Kengrexal debe administrarlo un médico con experiencia en atención coronaria aguda o en procedimientos de intervención coronaria y está concebido para el uso especializado en un entorno hospitalario y agudo.

Posología

La dosis recomendada de Kengrexal para los pacientes que se someten a ICP es un bolo intravenoso de 30microgramos/kg seguido inmediatamente de una perfusión intravenosa de 4microgramos/kg/min. El bolo y la perfusión se deben iniciar antes del procedimiento y debe continuar durante al menos dos horas o durante el tiempo que dure el procedimiento, lo que sea más largo. A juicio del médico, la perfusión puede continuar durante un tiempo total de 4horas, ver sección 5.1.
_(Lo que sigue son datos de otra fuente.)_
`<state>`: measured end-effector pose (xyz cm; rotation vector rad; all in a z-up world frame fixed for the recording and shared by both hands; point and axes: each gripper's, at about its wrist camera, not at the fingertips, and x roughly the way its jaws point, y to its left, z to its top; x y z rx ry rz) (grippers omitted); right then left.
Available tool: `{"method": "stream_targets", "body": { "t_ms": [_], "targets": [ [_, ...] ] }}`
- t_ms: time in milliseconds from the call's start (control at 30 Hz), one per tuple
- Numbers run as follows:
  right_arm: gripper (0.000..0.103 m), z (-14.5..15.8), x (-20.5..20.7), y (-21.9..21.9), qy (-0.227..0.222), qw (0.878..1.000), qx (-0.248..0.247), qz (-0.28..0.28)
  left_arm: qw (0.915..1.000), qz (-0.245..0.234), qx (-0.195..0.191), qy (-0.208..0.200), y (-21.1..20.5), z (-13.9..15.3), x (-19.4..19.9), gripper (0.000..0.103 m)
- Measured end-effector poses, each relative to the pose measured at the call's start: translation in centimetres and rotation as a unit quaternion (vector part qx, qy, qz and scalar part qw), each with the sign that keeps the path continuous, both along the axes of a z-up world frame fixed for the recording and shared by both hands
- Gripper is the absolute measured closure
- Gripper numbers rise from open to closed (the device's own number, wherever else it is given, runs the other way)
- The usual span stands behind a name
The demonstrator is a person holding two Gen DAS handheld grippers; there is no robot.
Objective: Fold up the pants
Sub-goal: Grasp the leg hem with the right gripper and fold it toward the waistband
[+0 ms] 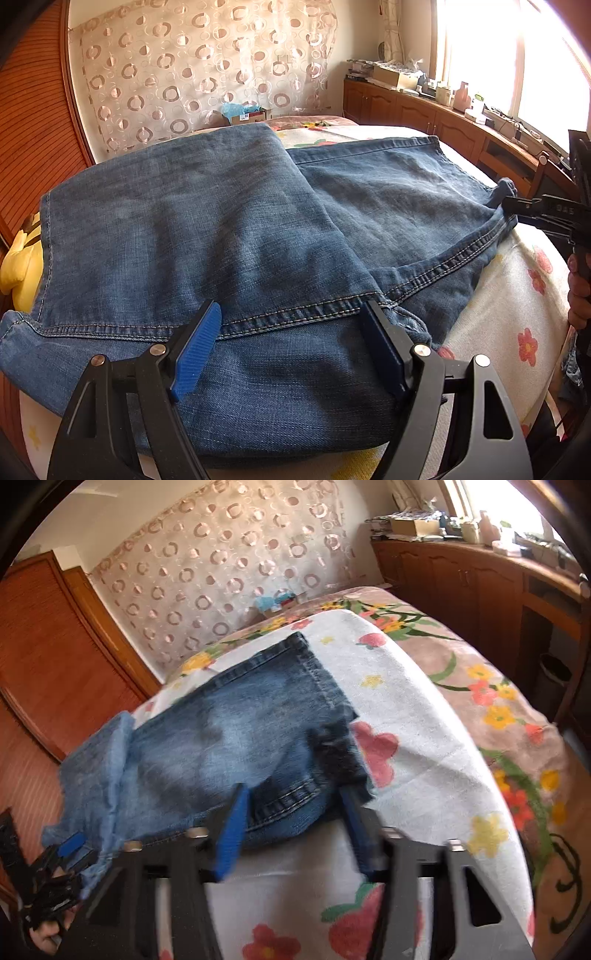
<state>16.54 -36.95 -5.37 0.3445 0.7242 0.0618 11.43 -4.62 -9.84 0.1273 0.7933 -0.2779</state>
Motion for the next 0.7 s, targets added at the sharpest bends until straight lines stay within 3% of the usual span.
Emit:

Los pacientes deben pasar al tratamiento con P2Y12 oral para el tratamiento crónico. Para la transición, se debe administrar una dosis de carga de tratamiento con P2Y12 oral (clopidogrel, ticagrelor o prasugrel) inmediatamente después de interrumpir la perfusión de cangrelor. Alternativamente, se puede administrar una dosis de carga de ticagrelor o de prasugrel, pero no de clopidogrel, hasta 30minutos antes de finalizar la perfusión, ver sección 4.5.

Instrucciones de preparación

Para la preparación de Kengrexal se deben utilizar técnicas asépticas.

El vial se debe reconstituir inmediatamente antes de la dilución y del uso. Reconstituir cada vial de 50mg añadiendo 5ml de agua estéril para preparaciones inyectables. Mover el vial suavemente hasta que todo el contenido se haya disuelto. Evitar mezclar vigorosamente. Dejar que la espuma se asiente. Asegurarse de que el contenido del vial se haya disuelto completamente y que el producto reconstituido sea una solución transparente de incolora a amarillo claro.

No utilizar sin diluir. Antes de la administración, es necesario extraer 5ml de solución reconstituida de cada vial, que se deben diluir adicionalmente con 250ml de solución inyectable de cloruro sódico 9mg/ml (0,9%) o con solución inyectable de glucosa (5%). Mezclar bien la bolsa.

Tras la reconstitución, el medicamento se debe inspeccionar visualmente por si presenta partículas.

Kengrexal se administra en un régimen basado en el peso que consiste en un bolo intravenoso inicial seguido de una perfusión intravenosa. El bolo y la perfusión se deben administrar a partir de la solución para perfusión.

Esta dilución producirá una concentración de 200microgramos/ml y debe ser suficiente durante al menos doshoras de administración, según sea necesario. Los pacientes que pesen 100kg o más requerirán un mínimo de dos bolsas.